Ministry, Anxiety and PTSD of Abandonment: Journeys in Self Discovery and Self Love

The second day of Fourth Grade was one of the worst days of my very young life. It was the day I walked into school, for the first time, all by myself.  

From Kindergarten through the first day of Fourth Grade, my dad had walked me to class – with my hand resting securely in his. 

After he dropped me off that first day of class, my teacher told me, loud enough for the class to hear, 

that I was too old to be holding my dad’s hand on the way to class, and that beginning tomorrow it was time to walk myself to school. 

Tears stung my eyes as I went to my seat and tried to keep them from spilling over. The next day, I told my dad I was old enough to walk myself in, thank you, and sadly made the walk to Fourth Grade all alone. 

My teacher put her hand on my shoulder – which the daggers in my eyes warned her never to do again – and said “I’m proud of you.” 

I smirked at her, cursing her in my head, and sat down, waiting until the end of the day when I could go home to safety. 
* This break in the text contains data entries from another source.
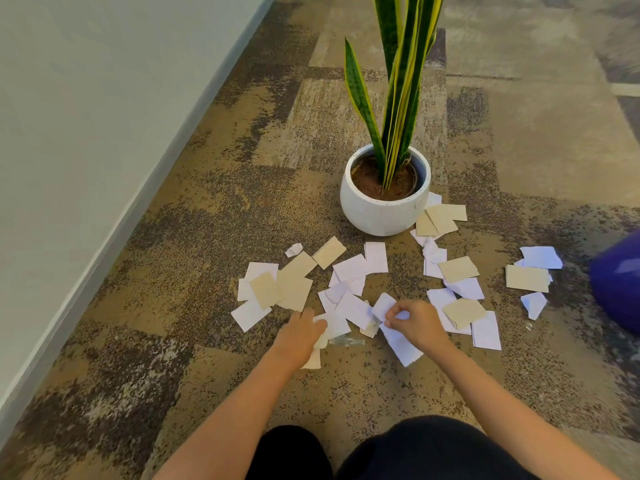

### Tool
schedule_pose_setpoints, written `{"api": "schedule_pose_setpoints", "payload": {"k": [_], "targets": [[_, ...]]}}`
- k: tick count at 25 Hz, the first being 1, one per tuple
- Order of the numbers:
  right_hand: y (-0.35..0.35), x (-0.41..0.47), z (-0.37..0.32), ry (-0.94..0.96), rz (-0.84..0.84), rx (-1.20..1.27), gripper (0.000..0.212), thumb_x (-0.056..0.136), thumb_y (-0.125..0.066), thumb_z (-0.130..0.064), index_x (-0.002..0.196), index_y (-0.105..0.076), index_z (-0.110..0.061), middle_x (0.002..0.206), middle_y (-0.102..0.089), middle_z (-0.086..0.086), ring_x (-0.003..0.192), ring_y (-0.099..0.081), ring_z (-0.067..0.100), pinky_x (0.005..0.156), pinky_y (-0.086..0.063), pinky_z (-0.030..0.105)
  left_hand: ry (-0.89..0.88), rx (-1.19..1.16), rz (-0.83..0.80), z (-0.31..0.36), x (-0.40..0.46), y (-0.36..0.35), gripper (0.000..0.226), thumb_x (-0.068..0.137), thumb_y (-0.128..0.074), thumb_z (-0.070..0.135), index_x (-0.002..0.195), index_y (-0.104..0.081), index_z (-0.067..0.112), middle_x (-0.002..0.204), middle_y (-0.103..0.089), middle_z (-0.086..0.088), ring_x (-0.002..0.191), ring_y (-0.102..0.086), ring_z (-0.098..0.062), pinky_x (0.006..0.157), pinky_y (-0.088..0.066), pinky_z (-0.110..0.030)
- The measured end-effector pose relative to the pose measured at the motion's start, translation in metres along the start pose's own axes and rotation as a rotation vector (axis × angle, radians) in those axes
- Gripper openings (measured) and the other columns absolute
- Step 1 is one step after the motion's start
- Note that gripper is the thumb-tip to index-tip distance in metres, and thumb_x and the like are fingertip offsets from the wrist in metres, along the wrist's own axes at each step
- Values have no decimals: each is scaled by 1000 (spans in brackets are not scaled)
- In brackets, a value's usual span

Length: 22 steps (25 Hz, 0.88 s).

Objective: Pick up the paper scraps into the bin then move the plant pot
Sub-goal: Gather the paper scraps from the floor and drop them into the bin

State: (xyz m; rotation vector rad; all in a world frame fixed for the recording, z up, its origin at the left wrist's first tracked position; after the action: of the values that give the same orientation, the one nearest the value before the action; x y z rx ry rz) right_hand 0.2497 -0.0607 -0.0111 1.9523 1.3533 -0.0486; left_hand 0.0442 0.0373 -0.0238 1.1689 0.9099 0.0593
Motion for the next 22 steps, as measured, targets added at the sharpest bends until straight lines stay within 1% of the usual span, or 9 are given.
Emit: {"api": "schedule_pose_setpoints", "payload": {"k": [2,5,7,9,11,13,14,18,22], "targets": [[5,2,9,-74,60,123,18,77,-75,-8,81,-58,-12,95,-64,6,93,-54,21,73,-35,28,-13,-81,-15,-12,-1,4,40,88,-60,4,123,-40,10,125,-46,-16,113,-43,-32,78,-45,-40],[-1,2,20,-169,80,242,39,75,-78,-13,103,-51,-16,110,-58,9,104,-53,29,77,-41,37,-29,-303,-67,-24,-6,9,39,89,-63,15,119,-38,9,114,-55,-18,92,-46,-26,67,-38,-33],[-6,2,24,-229,29,277,59,75,-79,-14,124,-46,-17,117,-53,7,108,-51,27,87,-45,40,-27,-444,-111,-28,-7,9,46,89,-63,16,126,-36,12,117,-56,-18,86,-49,-25,63,-40,-33],[-10,4,22,-259,-81,261,70,75,-79,-15,135,-42,-15,122,-53,6,110,-50,23,92,-45,40,-8,-543,-149,-28,-3,10,56,88,-64,16,135,-35,16,128,-53,-15,94,-59,-31,73,-50,-39],[-18,7,16,-219,-214,128,77,74,-79,-16,140,-39,-14,123,-55,4,110,-51,22,91,-47,38,2,-571,-161,-21,7,10,67,87,-66,16,143,-29,18,140,-47,-14,110,-59,-35,86,-51,-43],[-27,11,5,-135,-286,-70,81,74,-79,-15,143,-37,-13,117,-56,2,107,-50,22,80,-44,29,28,-517,-123,-12,18,9,73,85,-68,16,145,-26,14,140,-47,-15,117,-55,-35,89,-50,-43],[-32,14,-1,-92,-281,-149,83,74,-79,-13,144,-35,-13,122,-52,6,109,-49,23,80,-42,29,51,-500,-97,-9,22,7,73,84,-69,16,143,-27,12,136,-50,-17,117,-54,-35,90,-49,-43],[-54,16,-11,-5,-238,-325,102,71,-82,-14,150,-17,-10,144,-17,13,129,-39,30,106,-38,34,158,-530,-19,-3,25,-8,60,80,-73,19,127,-37,6,124,-53,-18,114,-53,-35,88,-48,-42],[-76,10,-9,27,-241,-481,103,72,-81,-16,148,-14,-4,147,-16,14,117,-51,37,93,-47,39,209,-465,39,-1,20,-14,52,84,-69,24,124,-43,5,131,-45,-16,113,-54,-34,87,-47,-39]]}}
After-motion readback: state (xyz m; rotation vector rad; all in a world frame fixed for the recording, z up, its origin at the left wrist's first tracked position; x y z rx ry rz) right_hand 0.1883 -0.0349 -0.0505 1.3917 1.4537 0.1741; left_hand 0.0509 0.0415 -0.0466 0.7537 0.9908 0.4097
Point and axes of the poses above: each hand's wrist, its own x-axis towards the middle knuckle, its own y-axis out of the back of the hand, z = x × y, the point moved 4 cm from there along x, towards the middle knuckle
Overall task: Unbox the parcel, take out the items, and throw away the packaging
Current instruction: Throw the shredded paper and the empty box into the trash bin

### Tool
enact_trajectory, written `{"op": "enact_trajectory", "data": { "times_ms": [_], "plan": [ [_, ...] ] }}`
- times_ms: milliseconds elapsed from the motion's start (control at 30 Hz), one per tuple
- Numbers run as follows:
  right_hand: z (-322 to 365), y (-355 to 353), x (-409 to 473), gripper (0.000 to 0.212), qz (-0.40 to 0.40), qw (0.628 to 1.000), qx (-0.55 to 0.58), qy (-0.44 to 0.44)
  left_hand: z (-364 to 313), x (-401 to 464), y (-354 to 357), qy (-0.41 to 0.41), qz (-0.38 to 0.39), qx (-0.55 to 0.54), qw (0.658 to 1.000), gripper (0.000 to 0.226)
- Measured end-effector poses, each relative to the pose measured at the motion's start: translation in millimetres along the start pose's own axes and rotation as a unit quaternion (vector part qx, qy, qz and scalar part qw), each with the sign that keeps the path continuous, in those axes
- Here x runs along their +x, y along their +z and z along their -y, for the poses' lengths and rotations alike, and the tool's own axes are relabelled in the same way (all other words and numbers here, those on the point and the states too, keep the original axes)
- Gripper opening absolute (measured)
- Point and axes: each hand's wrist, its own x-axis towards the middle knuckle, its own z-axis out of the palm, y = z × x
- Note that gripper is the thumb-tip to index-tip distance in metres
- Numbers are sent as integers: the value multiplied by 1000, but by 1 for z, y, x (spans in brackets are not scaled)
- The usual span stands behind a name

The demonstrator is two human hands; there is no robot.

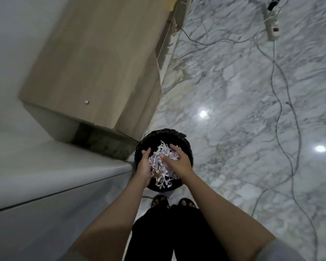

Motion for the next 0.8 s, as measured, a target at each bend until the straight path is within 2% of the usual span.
{"op": "enact_trajectory", "data": {
  "times_ms": [100, 267, 367, 500, 633, 733, 800],
  "plan": [
    [-1, -11, -6, 72, -4, 1000, -18, 10, -3, -16, 0, 17, -9, 18, 1000, 59],
    [16, -17, -48, 64, -25, 998, -45, 20, -1, -71, 7, 31, 0, 66, 997, 57],
    [46, -19, -103, 53, -32, 998, -54, 20, -3, -139, 7, 65, 4, 74, 995, 56],
    [95, -17, -181, 41, -30, 997, -72, -24, -4, -239, -3, 137, -19, 51, 989, 51],
    [141, 7, -259, 34, 14, 986, -115, -121, -10, -340, -32, 258, -101, -8, 961, 41],
    [172, 37, -316, 29, 41, 960, -125, -247, -8, -403, -69, 360, -182, -44, 914, 32],
    [186, 62, -347, 28, 61, 929, -129, -341, -2, -440, -95, 424, -247, -58, 869, 29]
  ]
}}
The reason I was walked to class every day was because I was, even as a kid, very anxious. This was because of some circumstances that caused me to worry a great deal about losing the people I love the most – a pervasive fear that made me feel unsafe in the world and insecure in my own self.
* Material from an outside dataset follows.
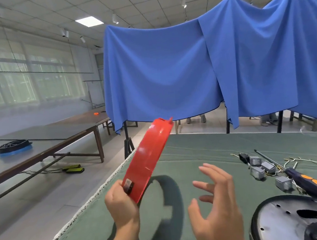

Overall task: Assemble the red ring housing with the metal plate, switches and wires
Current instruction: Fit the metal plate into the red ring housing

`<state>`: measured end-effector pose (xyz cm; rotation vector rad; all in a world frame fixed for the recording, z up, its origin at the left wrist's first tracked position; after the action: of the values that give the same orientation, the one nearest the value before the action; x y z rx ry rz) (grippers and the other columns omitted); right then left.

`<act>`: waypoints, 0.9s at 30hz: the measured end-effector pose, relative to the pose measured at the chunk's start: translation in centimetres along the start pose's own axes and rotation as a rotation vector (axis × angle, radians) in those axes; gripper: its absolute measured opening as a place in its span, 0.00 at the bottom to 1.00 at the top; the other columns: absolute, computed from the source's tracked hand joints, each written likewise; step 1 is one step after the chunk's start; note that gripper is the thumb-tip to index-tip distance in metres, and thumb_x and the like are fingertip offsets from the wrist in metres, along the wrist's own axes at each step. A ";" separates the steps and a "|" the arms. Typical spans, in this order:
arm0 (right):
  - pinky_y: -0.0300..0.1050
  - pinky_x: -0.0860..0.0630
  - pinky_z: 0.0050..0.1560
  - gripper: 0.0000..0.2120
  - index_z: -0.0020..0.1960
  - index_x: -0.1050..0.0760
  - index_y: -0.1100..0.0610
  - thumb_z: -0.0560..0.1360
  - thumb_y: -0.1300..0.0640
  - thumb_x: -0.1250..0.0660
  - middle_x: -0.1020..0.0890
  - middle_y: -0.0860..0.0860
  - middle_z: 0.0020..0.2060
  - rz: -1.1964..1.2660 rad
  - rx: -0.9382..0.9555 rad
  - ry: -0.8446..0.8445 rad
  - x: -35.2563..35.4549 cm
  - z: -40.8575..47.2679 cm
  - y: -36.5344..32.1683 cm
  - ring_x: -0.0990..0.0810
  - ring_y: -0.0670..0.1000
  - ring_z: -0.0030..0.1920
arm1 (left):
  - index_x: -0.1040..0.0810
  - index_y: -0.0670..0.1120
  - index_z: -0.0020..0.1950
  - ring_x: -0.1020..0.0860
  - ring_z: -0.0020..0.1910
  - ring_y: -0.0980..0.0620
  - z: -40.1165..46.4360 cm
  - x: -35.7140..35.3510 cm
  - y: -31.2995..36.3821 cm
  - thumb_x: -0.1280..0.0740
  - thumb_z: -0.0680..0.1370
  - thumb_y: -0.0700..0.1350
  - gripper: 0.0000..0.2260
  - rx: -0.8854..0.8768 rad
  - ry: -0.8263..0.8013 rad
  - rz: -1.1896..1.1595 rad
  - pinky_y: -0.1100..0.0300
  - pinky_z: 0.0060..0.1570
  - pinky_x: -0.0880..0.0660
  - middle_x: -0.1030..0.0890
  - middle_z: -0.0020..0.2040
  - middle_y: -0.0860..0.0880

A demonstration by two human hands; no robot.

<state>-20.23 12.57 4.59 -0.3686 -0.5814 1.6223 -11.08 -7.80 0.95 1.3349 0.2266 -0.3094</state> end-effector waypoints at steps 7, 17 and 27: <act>0.32 0.26 0.40 0.27 0.55 0.32 0.37 0.61 0.59 0.36 0.31 0.34 0.59 -0.021 -0.181 -0.035 -0.4 -0.2 2.3 0.22 0.34 0.48 | 0.41 0.47 0.29 0.33 0.23 0.49 -2.3 -1.1 -0.5 0.51 0.69 0.40 0.08 0.680 -0.075 -0.593 0.50 0.43 0.30 0.37 0.19 0.50; 0.39 0.28 0.40 0.25 0.52 0.32 0.35 0.64 0.60 0.30 0.30 0.39 0.56 -0.084 -0.415 -0.232 -1.5 -1.1 4.8 0.23 0.37 0.40 | 0.39 0.44 0.22 0.31 0.24 0.46 -5.1 -2.6 -2.1 0.49 0.68 0.45 0.14 1.153 -0.481 -0.656 0.33 0.51 0.30 0.37 0.22 0.49; 0.40 0.24 0.47 0.18 0.48 0.29 0.36 0.62 0.47 0.26 0.34 0.40 0.62 -0.077 -0.356 -0.394 -2.1 -1.0 4.7 0.22 0.41 0.48 | 0.33 0.42 0.26 0.24 0.27 0.43 -4.2 -3.1 -2.0 0.49 0.64 0.40 0.08 1.149 -0.515 -0.805 0.34 0.42 0.26 0.30 0.25 0.45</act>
<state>-23.26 10.40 0.89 -0.2815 -1.1784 1.5242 -14.57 -3.79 -0.78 2.1669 0.1312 -1.6206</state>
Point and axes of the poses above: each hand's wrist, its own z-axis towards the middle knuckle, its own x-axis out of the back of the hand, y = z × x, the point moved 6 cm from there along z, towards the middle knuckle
I had a nervous tick – incessant blinking that drove my teachers crazy and provided many opportunities for ridicule at their and my classmates’ hands. 

As a person who is dealing with panic disorder and PTSD, when my life gets overwhelming, stress and worry and fear seem to disproportionately engulf me and create a big mess. 

Weeks of appetite loss, insomnia and debilitating panic attacks can be triggered by the smallest stresses that add up, seemingly out of nowhere and create a beast: a monster of insecurity that demands survival. 

Its demands are excessive need for affirmation, suspiciousness, constant fears of being fired or broken up with or abandoned in someway on a case-by-case basis. 

My greatest challenge in ministry has been helping people see the love of God and the hand of God at work in their lives, having been one who had to really fight to accept that reality for herself.

My greatest joy in ministry is that the love of God is enough for everyone, even for me and even enough to make up for all of those walks down the hall all by myself on the way to Fourth Grade.

I’m trying to do my best on this journey of self-love and self discovery. It’s not always easy, it’s not always fun. 

It is however,, always rewarding to look back and see how far I’ve come and how far God has brought me; to know even through the tears, the shaking, the anxious butterflies, that God is still with me and will always, always bring me through.

6 thoughts on “Ministry, Anxiety and PTSD of Abandonment: Journeys in Self Discovery and Self Love

  1. I am sorry you had to go through that. I am very proud of the overcomer you are through Christ. You and your family are so precious to me. It was wonderful serving with you last weekend. I know you are a great blessing to those you minister to each day.

  2. Great article! Im sorry for your struggles with anxiety and panic disorder but glad to see you are doing well! Kudos to you for Turning your weakness into a strength by speaking out and helping others who may also be struggling with the same issues.